Nick Cave and Saudade
Tom Sturch
Nick Cave and the Bad Seeds' latest album is “Push The Sky Away.” NME says “it ventures into natural catastrophe, scientific discovery, and ravaging tides.” Spin celebrates Cave's offerings of “detached eroticism, prophecy, salvation, the grotesque, the uncanny, and the folly of man.” All in a day's work for Cave. Thirty years and 15 studio albums in, his desire for gothic storytelling hasn't waned. Admittedly driven there Cave suggests the thing he feels is not unusual. “We all experience within us what the Portugese call saudade (sow-DAH-jay), which translates as an inexplicable sense of longing, an unnamed and enigmatic yearning of the soul...” Siren-like, cut five “Mermaids” is exemplary:
And I'll sit around and watch The mermaids hung themselves Out on the rocks Out beyond our touch I watch and watch And they wave at me, wave at me They wave and slip back into the sea Mermaids / Push The Sky Away
There is depth and timelessness in “Push” that both envelops and transcends his former work.

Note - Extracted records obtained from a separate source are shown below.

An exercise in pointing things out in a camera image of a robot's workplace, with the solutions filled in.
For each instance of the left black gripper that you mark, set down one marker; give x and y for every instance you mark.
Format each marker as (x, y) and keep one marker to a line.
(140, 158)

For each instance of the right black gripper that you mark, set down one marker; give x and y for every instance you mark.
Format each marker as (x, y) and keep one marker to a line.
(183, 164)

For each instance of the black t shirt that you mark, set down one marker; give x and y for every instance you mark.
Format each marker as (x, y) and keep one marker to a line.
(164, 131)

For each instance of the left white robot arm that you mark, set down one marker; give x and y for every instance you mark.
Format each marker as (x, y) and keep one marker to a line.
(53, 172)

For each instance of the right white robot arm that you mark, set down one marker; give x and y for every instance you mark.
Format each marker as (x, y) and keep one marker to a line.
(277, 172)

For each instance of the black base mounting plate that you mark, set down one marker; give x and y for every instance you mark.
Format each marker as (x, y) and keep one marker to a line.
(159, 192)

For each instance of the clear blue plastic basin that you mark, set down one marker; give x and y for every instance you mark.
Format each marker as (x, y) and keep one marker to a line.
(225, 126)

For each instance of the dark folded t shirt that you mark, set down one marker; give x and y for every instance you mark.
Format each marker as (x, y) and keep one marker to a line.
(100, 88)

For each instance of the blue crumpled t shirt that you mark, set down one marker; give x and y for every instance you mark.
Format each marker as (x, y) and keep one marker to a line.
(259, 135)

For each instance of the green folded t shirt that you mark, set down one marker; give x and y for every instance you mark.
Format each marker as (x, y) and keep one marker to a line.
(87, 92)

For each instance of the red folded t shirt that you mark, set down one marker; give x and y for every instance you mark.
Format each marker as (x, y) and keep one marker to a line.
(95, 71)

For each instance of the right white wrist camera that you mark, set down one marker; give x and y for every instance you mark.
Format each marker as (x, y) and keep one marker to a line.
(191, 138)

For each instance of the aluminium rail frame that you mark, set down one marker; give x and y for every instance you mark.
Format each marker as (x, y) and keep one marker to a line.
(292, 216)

You'd expect the songs to have been written on the Brighton shore, but each day Cave leaves home and goes into a small office he keeps furnished with a desk, a piano and as he calls it, “a psychiatrist's couch.” With no computer and no outside distractions the pursuit of saudade is a ritual. He writes in a notebook, page after page, sorting through uninspired reams going further and further to find a spark or two he and his band can flesh out into song. The title track is descriptive:
And if you're feeling You've got everything you came for If you got everything And you don't want no more You've got to just Keep on pushing Keep on pushing Push the sky away Title Track / Push The Sky Away
To be on adventure is in our DNA. We're drawn by something out there. And what about adventuring in? What about exploring the frontiers of the soul? In Nick Cave we have a patron saint. His music maps a place beyond the apparent where something more real and creative exists. A place for which we long and in visiting may discover new ways of being and working. In “Push The Sky Away” Cave has captured the call of saudade, the call to all of us to go deep. Is that true of all the best art? Should it be?